Sadly the full study is paywalled. But the article in the Conversation provides some of the data used in the study.
The following are the numbers used for the graph at the top of this article, which I created from Excel, to show the correspondence between energy consumption and climate mitigation expenditure.
Note the climate spend per capita was scaled to the US energy usage value, when preparing the graph, to make it easier to visually compare the two sets of data.
|Total energy consumption
per capita per annum (2012)
kilogrammes of oil equivalent per year
|Annual Climate Spend per capita (GBP)|
The energy use per capita numbers are from the World Bank (2012 column).
The point is, the ability of countries to spend money on climate mitigation appears to be strongly correlated with their per capita energy usage (0.70 Pearson Correlation).
While not all energy consumed in rich countries is derived from Fossil Fuels (France derives a lot of its electricity from nuclear power), what is clear is that if we want to help vulnerable cities adapt to climate change, or extreme weather, regardless of the cause, the best thing we can do is encourage initiatives, such as ongoing Chinese and Japanese coal investment initiatives, which help poor countries build an energy rich, wealthy, fossil fuel powered economy – just like we have in the West.

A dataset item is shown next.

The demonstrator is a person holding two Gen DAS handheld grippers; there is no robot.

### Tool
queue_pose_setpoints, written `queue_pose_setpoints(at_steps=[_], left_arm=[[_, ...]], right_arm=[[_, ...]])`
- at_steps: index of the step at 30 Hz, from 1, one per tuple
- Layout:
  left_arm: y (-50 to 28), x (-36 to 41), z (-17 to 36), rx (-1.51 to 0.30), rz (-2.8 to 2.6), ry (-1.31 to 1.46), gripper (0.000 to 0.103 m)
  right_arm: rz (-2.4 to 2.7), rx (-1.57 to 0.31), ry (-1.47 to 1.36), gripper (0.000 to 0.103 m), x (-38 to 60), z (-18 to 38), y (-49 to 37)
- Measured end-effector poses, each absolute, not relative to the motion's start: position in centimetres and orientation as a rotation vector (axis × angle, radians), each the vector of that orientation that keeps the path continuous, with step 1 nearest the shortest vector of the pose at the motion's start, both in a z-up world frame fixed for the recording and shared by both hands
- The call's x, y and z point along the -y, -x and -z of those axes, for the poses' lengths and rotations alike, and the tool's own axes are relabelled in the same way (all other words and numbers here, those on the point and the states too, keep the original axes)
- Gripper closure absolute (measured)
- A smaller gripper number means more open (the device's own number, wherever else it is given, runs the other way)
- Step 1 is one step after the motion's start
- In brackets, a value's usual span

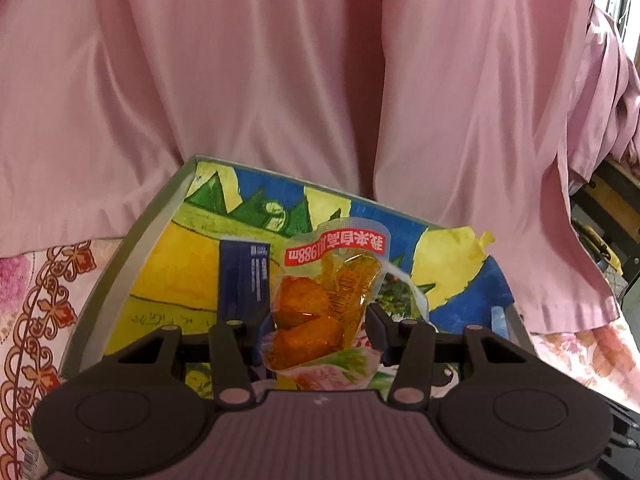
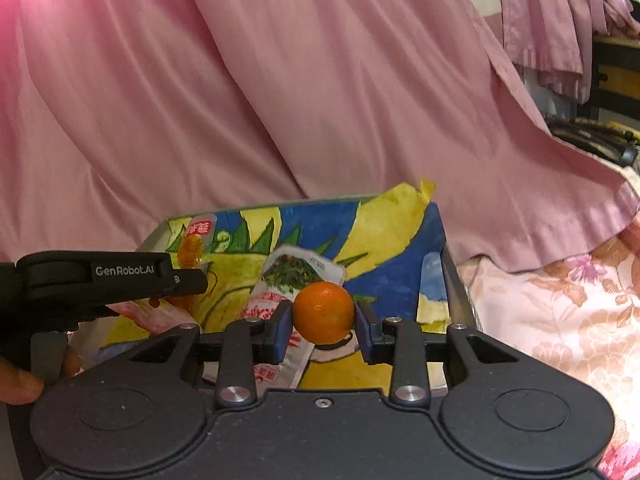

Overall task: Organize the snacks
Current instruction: 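Lower the mandarin and orange snack bag into the tray and open both tools, then lift both tools up out of the tray and back over the loose snacks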

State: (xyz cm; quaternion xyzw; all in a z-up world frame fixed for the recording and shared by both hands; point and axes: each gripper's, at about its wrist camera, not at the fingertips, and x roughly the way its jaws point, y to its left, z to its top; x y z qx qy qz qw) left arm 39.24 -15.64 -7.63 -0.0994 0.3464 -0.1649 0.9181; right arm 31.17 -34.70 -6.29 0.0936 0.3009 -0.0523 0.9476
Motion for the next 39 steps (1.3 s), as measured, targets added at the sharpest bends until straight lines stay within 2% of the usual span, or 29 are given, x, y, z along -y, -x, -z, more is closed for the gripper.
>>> queue_pose_setpoints(at_steps=[17,28,30,32,39], left_arm=[[-38.7,16.3,8.9,-0.737,0.322,0.195,0.048],[-38.8,16.1,8.9,-0.780,0.302,0.172,0.040],[-38.7,16.0,8.4,-0.778,0.301,0.170,0.027],[-38.3,15.9,7.9,-0.759,0.295,0.171,0.018],[-37.1,14.5,4.9,-0.699,0.297,0.218,0.009]], right_arm=[[0.097,-0.687,-0.183,0.067,34.6,8.0,-31.6],[0.107,-0.699,-0.201,0.065,34.9,8.3,-31.6],[0.111,-0.697,-0.195,0.062,34.8,8.3,-31.5],[0.115,-0.686,-0.193,0.056,34.7,8.1,-31.4],[0.130,-0.609,-0.194,0.032,34.8,5.8,-30.3]])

The authors of the article in The Conversation praise China’s “strong central government”; as a proportion of per capita GDP, Beijing’s climate spend is higher than average. But a “strong central government” in real terms only produces a few British pounds improved spend, at who knows what cost. Being a rich country, having a high energy consumption per capita, makes a much bigger difference to cash per capita available for flood mitigation and other “climate” measures. In absolute terms, New York spends a lot more money per capita than Beijing.
Obviously the true relationship is likely to be between wealth and spending power, rather than fossil fuel usage and spending power. Greater per capita wealth means more money is available to spend on better flood defences. But the relationship between energy use and wealth is strong. As Willis explained in his excellent post, “The Cost in Human Energy”, it is difficult to be wealthy, if you spend all day performing repetitive manual tasks, tasks which could easily have been automated, with the right fossil fuel powered machine.
Note the authors of the study provide the following explanation for the anomalous French spend on climate mitigation: “Paris is an exception due to narrow definitions of its ‘city proper’”.